Innovative analyses are perhaps especially needed in the case of pre-modern landscape images. As regards both the ‘impressionistic’ and the theory-based art historians, there has long been a danger of making such analyses a blind spot in the zone
of interpretation. The impressionist naïvely compares realism with feeling for nature,
and as these landscapes are unrealistic they must consequently be scenery without
content. Paradoxically, the theoretician reaches the same conclusion, as he or she assumes, conversely, that the pre-modern human had such an existential relationship
to nature that this relationship came to expression everywhere else than in the landscape of the image. As I hope to show, however, the pre-modern landscape images –
despite their often simple appearances – are packed with iconological meaning.
I would be the first to acknowledge the hazards of this study. Anyone who turns to
‘foreign’ disciplines for the answer to questions within his or her own discipline –
what we call being interdisciplinary – will often end up in a no-man’s land where the
‘foreigners’ will look upon you as an amateur, colleagues as a defector. In addition,
the extensive chronological and geographical scale has meant that I have often had
to take a lenient view of customary requirements of familiarity with the literature.

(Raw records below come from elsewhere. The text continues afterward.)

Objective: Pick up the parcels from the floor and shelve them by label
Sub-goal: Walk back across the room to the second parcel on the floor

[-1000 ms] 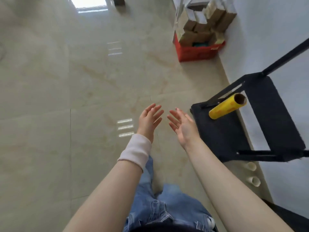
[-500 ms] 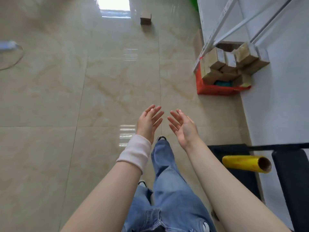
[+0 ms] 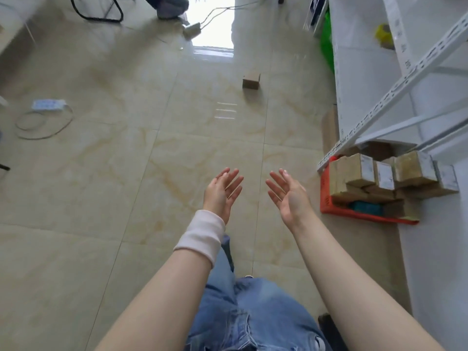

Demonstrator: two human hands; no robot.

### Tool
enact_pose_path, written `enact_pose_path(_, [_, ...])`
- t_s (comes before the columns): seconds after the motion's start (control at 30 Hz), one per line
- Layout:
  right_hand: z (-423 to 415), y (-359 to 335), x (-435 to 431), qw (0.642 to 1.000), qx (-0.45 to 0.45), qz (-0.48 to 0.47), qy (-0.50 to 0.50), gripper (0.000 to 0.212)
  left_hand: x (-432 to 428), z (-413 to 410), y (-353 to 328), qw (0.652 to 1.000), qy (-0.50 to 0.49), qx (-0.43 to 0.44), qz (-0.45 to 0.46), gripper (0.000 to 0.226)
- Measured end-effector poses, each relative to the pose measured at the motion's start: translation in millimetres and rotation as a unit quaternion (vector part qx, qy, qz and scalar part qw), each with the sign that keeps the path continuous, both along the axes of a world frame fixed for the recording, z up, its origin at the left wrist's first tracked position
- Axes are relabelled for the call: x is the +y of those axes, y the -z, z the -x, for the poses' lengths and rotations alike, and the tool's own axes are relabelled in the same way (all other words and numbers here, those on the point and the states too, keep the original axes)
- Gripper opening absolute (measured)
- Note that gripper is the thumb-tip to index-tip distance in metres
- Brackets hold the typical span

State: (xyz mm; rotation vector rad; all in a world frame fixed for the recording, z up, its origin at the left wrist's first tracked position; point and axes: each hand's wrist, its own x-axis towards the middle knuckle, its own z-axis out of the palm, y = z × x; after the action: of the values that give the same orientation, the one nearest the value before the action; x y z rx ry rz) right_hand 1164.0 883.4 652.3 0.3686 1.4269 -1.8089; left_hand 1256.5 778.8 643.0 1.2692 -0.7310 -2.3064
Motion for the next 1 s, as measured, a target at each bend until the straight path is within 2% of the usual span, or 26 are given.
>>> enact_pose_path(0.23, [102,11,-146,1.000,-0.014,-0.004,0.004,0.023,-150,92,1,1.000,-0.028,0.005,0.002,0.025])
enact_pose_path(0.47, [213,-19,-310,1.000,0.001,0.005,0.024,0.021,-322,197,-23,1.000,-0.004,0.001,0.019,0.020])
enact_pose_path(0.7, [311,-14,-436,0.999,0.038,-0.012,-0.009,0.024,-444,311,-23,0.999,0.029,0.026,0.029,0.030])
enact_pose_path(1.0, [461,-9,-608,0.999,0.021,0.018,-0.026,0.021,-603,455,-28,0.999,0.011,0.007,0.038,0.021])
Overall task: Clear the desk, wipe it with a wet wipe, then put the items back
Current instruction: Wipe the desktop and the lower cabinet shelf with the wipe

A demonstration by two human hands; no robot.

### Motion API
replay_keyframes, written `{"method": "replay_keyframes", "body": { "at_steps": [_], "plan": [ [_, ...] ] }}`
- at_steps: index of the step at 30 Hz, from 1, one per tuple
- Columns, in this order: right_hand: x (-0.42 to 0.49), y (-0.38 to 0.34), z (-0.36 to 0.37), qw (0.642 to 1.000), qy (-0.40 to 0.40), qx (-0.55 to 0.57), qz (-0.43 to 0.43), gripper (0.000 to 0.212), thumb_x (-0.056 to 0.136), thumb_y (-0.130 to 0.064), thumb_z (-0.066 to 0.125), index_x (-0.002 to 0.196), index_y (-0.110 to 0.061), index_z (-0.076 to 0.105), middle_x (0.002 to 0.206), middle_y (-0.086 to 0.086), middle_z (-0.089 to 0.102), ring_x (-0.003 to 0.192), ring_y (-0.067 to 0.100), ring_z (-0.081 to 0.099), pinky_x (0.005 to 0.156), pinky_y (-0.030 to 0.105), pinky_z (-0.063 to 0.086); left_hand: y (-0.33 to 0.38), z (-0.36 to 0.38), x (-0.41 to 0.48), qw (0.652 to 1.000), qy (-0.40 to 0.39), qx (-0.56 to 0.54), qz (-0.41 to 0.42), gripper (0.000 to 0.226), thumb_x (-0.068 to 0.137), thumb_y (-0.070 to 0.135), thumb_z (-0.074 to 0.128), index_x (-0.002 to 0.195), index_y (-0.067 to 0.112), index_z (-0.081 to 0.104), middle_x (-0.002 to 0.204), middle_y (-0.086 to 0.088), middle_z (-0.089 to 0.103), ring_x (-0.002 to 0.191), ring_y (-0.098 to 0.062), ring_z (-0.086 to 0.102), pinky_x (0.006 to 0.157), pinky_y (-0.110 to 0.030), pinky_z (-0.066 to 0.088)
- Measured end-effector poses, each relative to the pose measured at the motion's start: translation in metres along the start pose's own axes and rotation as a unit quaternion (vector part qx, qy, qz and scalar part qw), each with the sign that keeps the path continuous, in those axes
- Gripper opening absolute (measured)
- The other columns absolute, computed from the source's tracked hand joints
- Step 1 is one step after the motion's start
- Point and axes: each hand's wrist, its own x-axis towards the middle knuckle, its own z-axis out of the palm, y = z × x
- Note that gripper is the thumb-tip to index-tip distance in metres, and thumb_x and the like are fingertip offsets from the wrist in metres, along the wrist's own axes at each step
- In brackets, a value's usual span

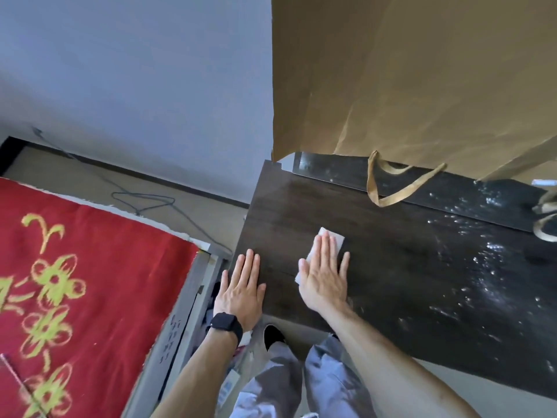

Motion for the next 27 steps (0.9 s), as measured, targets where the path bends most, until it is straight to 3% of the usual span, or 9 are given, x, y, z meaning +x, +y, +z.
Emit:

As long as one moves in a familiar subject area, i.e. a subject area with boundaries
sanctioned by tradition, it is possible to maintain the illusion of having an overall
grasp of the relevant literature and being able to weigh up the tradition pertaining
to the history of the discipline. As a consequence of the macrohistorical character
of the project, however, my reading has of necessity been selective, and I have often
had to pass by internal discussions within the specialist subjects.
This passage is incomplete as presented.